I was wondering if there would be an equation for this sort of a problem or if the solution might need to be brute forced by approximation.

example image: https://imgur.com/ql9tAxE

There is a rectangle A (red) of a known size in a 4:3 aspect ratio.Centered inside of A there is another rectangle B (blue) also of 4:3 aspect ratio, which is of variable size and variable rotation.

In my example IMG B is 400x300 and rotated by 38 degrees. I would like to know the formula how to calculate new "wider" aspect ratio of B so that it would retain the area size and touch the "boundaries" set by A. The width of B should be getting bigger while height of B should be decreasing. The whole rectangle should remain in the starting rotation.

I know how to calculate the distance from the corner of B to A, if following the line of B. However whenever I change the ratio the distance changes. And that left me a bit bewildered on how to go about what is the relationship between the ratio and the distance.

I am also aware that if rectangle B's rotation is more than rotation of the A's diagonal it will always touch the top. However, if it is less I am not sure how to determine when it would touch the top or left side of A.

Therefore, I would like to know how to determine that and then how to calculate the new aspect ratio, since the  side where the "collision" happens probably affects the way the ratio is calculated.

Thank you very much for any ideas!

Alex

• The bounty is low.

• Some things are slightly unclear : Do you want a general solution for A = w x h with arbitrary width w & height h ? Also, the 38° rotation, do you want that angle be one of the arbitrarily given parameters, or fixed from the fact that it is (here) the angle between the diagonal and the longer side of A ?

• Given the quite low bounty, I will assume the simplest option and give a formula for the data as given. Then we can generalize later.
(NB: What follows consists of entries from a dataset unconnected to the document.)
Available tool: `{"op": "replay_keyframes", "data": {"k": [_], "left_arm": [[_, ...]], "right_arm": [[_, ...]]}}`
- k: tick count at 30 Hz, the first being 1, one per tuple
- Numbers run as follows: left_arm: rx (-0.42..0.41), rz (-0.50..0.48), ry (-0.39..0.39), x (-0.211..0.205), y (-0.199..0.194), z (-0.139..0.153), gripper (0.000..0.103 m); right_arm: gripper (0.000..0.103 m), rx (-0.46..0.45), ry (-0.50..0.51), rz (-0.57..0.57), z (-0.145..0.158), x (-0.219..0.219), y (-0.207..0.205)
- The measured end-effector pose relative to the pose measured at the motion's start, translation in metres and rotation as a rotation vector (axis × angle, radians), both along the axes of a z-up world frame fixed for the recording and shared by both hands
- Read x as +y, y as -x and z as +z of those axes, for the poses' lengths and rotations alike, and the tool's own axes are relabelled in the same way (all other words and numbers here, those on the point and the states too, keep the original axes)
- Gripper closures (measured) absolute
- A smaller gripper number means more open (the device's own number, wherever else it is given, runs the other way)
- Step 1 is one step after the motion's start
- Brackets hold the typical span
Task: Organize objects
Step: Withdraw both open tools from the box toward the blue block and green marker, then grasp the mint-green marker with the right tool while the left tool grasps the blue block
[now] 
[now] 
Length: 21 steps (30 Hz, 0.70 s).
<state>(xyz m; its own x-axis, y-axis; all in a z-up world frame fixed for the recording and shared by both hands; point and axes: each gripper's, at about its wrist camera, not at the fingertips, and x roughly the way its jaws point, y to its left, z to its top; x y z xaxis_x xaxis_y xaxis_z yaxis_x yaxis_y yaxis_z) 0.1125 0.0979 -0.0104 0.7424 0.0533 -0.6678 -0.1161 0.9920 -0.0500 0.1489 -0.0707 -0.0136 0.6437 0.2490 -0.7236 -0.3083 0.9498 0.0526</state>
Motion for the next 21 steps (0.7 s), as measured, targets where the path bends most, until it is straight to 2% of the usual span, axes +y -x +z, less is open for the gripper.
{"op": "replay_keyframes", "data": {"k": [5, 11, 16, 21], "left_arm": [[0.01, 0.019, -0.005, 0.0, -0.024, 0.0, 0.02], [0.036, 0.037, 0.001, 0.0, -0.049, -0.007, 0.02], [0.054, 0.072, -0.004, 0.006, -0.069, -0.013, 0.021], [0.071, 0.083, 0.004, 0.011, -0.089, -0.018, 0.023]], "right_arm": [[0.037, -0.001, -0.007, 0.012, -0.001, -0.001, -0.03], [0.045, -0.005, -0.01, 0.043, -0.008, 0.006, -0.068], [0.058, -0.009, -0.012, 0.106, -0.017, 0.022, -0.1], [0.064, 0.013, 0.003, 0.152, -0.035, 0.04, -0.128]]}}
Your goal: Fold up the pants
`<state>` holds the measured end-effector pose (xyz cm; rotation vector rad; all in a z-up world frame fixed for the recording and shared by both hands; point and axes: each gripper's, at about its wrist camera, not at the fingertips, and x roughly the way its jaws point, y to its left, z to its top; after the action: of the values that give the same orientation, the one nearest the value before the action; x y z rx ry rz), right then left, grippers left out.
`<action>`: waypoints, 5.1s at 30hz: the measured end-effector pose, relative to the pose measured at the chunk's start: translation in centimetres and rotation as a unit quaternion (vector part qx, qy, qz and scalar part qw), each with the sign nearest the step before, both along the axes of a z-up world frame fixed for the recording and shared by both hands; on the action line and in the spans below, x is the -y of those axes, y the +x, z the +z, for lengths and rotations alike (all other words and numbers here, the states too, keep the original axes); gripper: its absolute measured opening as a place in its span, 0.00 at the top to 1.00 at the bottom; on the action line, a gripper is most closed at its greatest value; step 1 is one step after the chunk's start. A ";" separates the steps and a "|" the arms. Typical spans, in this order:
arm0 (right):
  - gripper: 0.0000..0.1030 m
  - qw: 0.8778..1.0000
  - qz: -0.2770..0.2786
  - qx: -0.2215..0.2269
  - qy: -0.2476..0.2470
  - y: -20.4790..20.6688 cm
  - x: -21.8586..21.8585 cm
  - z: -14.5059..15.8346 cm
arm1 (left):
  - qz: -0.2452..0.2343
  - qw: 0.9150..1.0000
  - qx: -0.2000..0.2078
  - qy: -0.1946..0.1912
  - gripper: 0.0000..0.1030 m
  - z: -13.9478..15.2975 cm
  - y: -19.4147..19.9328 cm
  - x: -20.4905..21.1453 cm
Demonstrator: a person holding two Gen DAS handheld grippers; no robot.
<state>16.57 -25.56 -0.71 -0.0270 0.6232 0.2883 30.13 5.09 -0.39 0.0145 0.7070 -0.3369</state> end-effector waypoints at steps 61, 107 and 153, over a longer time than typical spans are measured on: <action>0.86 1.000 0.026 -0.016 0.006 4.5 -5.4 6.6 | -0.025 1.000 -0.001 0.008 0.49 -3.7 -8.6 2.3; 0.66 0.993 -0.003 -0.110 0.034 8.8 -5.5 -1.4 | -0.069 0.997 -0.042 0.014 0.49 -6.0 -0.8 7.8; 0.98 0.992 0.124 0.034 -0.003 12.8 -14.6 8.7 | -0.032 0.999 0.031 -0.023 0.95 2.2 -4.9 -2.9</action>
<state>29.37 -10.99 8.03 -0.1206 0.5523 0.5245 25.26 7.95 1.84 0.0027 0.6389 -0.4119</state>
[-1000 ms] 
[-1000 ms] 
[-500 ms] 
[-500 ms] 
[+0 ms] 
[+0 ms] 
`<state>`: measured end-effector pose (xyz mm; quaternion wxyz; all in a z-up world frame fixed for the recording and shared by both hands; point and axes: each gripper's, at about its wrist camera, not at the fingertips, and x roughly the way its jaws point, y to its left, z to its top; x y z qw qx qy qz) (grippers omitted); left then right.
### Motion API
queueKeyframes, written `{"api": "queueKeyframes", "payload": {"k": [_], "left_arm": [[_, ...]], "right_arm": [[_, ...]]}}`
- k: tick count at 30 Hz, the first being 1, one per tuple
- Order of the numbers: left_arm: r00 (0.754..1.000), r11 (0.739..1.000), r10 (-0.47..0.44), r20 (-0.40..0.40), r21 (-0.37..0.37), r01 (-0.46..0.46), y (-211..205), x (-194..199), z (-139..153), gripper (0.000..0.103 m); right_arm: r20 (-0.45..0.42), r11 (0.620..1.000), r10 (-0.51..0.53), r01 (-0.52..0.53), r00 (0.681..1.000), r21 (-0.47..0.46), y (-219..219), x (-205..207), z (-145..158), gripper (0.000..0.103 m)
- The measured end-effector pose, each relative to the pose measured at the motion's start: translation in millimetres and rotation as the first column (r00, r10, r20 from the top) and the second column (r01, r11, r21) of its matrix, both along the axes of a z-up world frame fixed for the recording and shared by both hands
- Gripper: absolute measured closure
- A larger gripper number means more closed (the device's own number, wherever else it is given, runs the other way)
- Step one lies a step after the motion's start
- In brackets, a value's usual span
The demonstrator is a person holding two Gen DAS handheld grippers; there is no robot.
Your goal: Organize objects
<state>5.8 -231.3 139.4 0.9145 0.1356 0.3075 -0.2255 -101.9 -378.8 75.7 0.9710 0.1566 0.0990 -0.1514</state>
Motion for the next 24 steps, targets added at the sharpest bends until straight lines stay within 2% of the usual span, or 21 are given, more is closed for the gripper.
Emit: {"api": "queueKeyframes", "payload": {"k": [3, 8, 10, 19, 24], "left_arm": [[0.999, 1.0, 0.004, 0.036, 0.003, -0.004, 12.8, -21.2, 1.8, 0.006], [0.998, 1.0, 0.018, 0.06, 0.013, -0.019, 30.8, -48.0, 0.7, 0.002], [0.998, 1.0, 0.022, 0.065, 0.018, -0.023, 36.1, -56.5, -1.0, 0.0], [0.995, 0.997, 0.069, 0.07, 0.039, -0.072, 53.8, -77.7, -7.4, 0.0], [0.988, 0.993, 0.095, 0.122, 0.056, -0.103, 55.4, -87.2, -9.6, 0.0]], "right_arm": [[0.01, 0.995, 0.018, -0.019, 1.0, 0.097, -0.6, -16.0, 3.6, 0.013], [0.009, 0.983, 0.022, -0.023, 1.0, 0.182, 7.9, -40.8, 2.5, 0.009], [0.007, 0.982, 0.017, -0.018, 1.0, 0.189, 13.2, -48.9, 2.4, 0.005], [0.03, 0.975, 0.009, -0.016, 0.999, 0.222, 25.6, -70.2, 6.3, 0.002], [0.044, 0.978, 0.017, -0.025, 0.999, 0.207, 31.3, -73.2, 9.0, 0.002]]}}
• Hello , thank you for the question I will update my post! Yes, the width and height are arbitrary, although the width should be getting bigger and the height smaller. When it comes to the angle... I think if I understand correctly...then I think of it as fixed. (The diagonal line of A should be passing through the middle of the smaller sides of B)

• Oh apologies.... about the rotation..... I confused myself. The orientation of rectangle B should basically remain in the starting randomly picked rotation (0-90) in this it case being 38 degrees.

• Oh yes, I am sorry again I was in a rush when replying. Now I understood !!! This seems right "or fixed from the fact that it is (here) the angle between the diagonal and the longer side of A " .... The longer side of A being 0 degrees and the longer side of B being 38 degrees and this should remain so.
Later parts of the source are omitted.